One out of every 14 Americans (myself included) watched the British Royal Wedding in 2011, which drove the other 13 completely bonkers. Didn’t our ancestors give their lives so the American people wouldn’t have to pay attention to the mating rituals of tyrants like Queen Elizabeth II and her brood?

Yet, now more than ever, C.S. Lewis’s words ring true: ‘Where men are forbidden to honour a king they honour millionaires, athletes, or film-stars instead: even famous prostitutes or gangsters.’ President Trump is at least two of those things. Meanwhile, at Easter, my 91-year-old grandfather asked me who Stormy Daniels was. I opted for ‘feminist hero’.

Even those royalists who voted for Trump (again, myself included) are repulsed by the whole grotesque spectacle of his Administration. But while the diehard anti-royalists are divided over the President’s merits, both camps are enthralled by his family’s shenanigans. That’s why our media has become a 24-hour TrumpWatch, interrupted only by the occasional natural disaster or mass shooting.
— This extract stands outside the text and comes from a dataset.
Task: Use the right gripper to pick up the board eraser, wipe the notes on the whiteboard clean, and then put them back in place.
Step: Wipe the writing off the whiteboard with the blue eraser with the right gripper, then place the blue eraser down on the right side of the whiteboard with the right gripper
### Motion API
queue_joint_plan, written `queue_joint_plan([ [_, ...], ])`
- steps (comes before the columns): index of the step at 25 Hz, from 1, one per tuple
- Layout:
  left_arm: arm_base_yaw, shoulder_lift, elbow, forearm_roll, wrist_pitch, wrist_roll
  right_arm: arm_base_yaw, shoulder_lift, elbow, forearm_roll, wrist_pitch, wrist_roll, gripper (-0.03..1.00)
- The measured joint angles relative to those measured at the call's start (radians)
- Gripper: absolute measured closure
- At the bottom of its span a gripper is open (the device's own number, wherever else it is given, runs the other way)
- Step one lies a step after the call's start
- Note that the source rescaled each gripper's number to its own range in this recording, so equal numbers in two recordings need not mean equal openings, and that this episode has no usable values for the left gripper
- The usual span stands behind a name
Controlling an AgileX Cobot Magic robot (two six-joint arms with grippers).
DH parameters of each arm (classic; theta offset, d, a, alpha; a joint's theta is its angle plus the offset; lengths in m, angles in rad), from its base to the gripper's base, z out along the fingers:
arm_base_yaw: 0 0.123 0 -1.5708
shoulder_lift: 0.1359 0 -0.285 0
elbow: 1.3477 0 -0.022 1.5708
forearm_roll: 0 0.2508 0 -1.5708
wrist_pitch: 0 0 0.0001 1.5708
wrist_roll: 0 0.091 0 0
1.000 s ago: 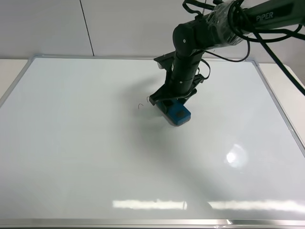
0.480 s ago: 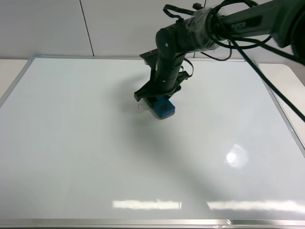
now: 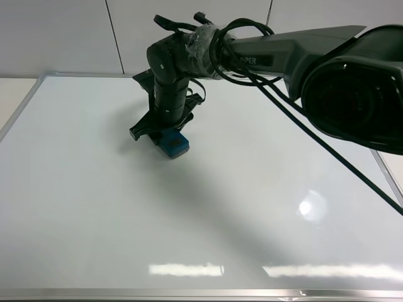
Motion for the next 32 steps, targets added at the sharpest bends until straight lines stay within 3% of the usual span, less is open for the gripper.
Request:
queue_joint_plan([
  [10, 0.000, 0.000, 0.000, 0.000, 0.000, 0.000, -0.057, 0.002, -0.006, 0.089, 0.027, -0.006, 0.91],
  [16, 0.000, 0.000, 0.000, 0.000, 0.000, 0.000, -0.130, -0.007, -0.007, 0.133, 0.133, -0.065, 0.91],
  [32, 0.000, 0.000, 0.000, 0.000, 0.000, 0.000, -0.260, -0.195, 0.020, 0.071, 0.306, -0.090, 0.91],
])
Still, our elites aren’t content simply to hate the House of Trump. They need a personalist regime to call their own. Enter Mohammed bin Salman, or MbS, as his friends in the West know him. Saudi Arabia’s crown prince has now officially emerged as the smart man’s Kate Middleton.

At 32 years young, bin Salman is quick with a warm smile. He’s quite good-looking, at least when his keffiyeh covers his balding pate. And a girl could lose herself forever in those deep brown eyes.

The Prince’s brand of opulence is also pleasantly familiar. It’s rumoured that he booked out the entire Four Seasons hotel in Beverly Hills for his entourage. While staying in California, he’ll be dining with Rupert Murdoch, Disney’s Bob Iger, and Warner Bros’ Kevin Tsujihara. Meanwhile, Trump is holed up in Mar-A-Lago with Sean Hannity and Sarah Palin.

Best of all, the pundits can maintain their veneer of anti-royalism by passing all of this off as an exercise in foreign affairs. In his first year as Crown Prince, the ‘great young reformer’ has already brought Saudi automotive laws into the 19th century by allowing women to drive. He’s the architect of Vision 2030, which aims to ween the Saudi economy off its dependence on oil exports. The think-tankers really lapped that up. And now it seems bin Salman will graciously allow Israel the right to exist.

Who knows? Maybe this wonkish fairy-tale of the crusading moderniser will come true. Maybe MbS will wake the Kingdom from its barbarous slumber with a single tender kiss. Truth be told, I’m not holding my breath.

I will, however, be getting up early to watch Harry and Meghan tie the knot. Granted, it’s not the Cinderella story of Wills and Kate. I share Her Majesty’s reservations about Prince Harry marrying a divorcee, and Lewis would no doubt object to Hollywood’s invasion of Nottingham Cottage. But there don’t appear to be any prostitutes or gangsters on the guest list, which is more than we can say for the American and Saudi royal families.